### Exercise
A verbatim copy of the lines from the one with "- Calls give" through the final line below is required; print it and nothing else.

[Dataset excerpt — start]

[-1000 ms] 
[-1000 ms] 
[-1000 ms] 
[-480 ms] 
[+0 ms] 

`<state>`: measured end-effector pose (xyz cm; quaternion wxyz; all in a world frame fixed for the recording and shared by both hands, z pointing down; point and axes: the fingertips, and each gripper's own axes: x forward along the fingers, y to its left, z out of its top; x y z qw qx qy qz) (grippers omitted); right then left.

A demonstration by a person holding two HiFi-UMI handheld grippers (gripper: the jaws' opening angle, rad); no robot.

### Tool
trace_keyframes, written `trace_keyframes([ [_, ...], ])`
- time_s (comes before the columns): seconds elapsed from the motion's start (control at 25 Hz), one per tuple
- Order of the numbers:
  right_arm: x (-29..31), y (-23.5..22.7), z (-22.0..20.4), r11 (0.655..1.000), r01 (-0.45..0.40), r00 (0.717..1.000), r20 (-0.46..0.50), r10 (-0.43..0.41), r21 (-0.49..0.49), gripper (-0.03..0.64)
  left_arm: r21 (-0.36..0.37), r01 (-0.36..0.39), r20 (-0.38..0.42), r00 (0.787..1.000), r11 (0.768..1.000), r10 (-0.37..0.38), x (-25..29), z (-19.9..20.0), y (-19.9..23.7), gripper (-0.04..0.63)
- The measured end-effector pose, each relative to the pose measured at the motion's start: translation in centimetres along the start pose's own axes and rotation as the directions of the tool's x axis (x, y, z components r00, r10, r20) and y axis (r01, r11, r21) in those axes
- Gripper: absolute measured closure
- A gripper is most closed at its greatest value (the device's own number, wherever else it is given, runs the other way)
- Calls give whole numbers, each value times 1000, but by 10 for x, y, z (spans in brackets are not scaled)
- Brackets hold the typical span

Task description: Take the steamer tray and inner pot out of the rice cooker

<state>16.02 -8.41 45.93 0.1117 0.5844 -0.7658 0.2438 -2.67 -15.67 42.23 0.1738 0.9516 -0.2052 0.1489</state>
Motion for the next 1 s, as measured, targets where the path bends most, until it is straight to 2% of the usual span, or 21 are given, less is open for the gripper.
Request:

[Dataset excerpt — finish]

### Your response
- Calls give whole numbers, each value times 1000, but by 10 for x, y, z (spans in brackets are not scaled)
- Brackets hold the typical span

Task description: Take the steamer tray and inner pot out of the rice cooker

<state>16.02 -8.41 45.93 0.1117 0.5844 -0.7658 0.2438 -2.67 -15.67 42.23 0.1738 0.9516 -0.2052 0.1489</state>
Motion for the next 1 s, as measured, targets where the path bends most, until it is straight to 2% of the usual span, or 21 are given, less is open for the gripper.
Request:

The exercise requires nothing further.